▶ ACTIVITY:
Using the data below, output the first line and every line after it up to and including the line containing "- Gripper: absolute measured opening", exactly as written and with nothing added.

────────────────────────────────────────

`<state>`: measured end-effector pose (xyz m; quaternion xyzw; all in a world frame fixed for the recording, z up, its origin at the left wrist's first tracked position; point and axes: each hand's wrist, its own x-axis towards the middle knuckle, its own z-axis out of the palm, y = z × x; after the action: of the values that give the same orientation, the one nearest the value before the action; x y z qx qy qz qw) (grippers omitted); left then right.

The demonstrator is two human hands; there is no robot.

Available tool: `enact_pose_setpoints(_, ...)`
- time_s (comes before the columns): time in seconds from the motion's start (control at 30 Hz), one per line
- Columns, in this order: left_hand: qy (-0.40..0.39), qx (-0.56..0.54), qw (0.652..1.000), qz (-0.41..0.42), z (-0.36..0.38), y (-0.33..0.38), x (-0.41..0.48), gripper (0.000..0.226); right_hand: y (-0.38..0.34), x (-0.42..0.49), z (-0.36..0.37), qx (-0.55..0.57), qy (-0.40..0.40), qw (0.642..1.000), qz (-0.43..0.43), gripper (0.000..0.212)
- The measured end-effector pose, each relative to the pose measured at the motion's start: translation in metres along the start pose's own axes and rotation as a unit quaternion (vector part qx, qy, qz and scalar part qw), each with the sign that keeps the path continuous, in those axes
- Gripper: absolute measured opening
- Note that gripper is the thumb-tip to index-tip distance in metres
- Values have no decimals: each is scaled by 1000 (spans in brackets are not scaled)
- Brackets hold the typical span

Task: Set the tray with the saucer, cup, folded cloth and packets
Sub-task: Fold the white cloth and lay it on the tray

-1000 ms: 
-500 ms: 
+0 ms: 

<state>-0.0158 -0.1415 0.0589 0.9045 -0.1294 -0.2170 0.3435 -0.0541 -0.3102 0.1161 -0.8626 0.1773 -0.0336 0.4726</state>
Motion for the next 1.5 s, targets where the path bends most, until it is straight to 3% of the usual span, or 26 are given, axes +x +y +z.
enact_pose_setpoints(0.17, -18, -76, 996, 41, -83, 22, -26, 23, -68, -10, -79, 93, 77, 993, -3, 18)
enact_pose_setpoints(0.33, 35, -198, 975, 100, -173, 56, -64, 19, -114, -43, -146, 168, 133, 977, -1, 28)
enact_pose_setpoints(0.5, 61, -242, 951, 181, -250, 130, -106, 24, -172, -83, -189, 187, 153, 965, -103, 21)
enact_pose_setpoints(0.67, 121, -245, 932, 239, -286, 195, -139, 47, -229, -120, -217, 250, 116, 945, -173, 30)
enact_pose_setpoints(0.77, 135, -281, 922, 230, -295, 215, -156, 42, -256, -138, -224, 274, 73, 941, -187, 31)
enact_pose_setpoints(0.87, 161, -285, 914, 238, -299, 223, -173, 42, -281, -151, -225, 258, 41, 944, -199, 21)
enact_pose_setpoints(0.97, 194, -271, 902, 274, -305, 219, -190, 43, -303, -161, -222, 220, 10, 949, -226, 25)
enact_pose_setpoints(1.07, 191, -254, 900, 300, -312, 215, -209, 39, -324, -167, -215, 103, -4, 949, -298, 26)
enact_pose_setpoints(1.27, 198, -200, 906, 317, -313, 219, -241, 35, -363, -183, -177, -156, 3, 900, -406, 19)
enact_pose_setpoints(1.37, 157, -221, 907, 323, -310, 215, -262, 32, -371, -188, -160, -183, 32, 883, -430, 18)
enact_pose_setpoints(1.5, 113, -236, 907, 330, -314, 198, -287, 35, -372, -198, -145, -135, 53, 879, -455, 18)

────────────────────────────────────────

▶ TASK RESPONSE:
`<state>`: measured end-effector pose (xyz m; quaternion xyzw; all in a world frame fixed for the recording, z up, its origin at the left wrist's first tracked position; point and axes: each hand's wrist, its own x-axis towards the middle knuckle, its own z-axis out of the palm, y = z × x; after the action: of the values that give the same orientation, the one nearest the value before the action; x y z qx qy qz qw) (grippers omitted); left then right.

The demonstrator is two human hands; there is no robot.

Available tool: `enact_pose_setpoints(_, ...)`
- time_s (comes before the columns): time in seconds from the motion's start (control at 30 Hz), one per line
- Columns, in this order: left_hand: qy (-0.40..0.39), qx (-0.56..0.54), qw (0.652..1.000), qz (-0.41..0.42), z (-0.36..0.38), y (-0.33..0.38), x (-0.41..0.48), gripper (0.000..0.226); right_hand: y (-0.38..0.34), x (-0.42..0.49), z (-0.36..0.37), qx (-0.55..0.57), qy (-0.40..0.40), qw (0.642..1.000), qz (-0.43..0.43), gripper (0.000..0.212)
- The measured end-effector pose, each relative to the pose measured at the motion's start: translation in metres along the start pose's own axes and rotation as a unit quaternion (vector part qx, qy, qz and scalar part qw), each with the sign that keeps the path continuous, in those axes
- Gripper: absolute measured opening

This answer has been written out in full.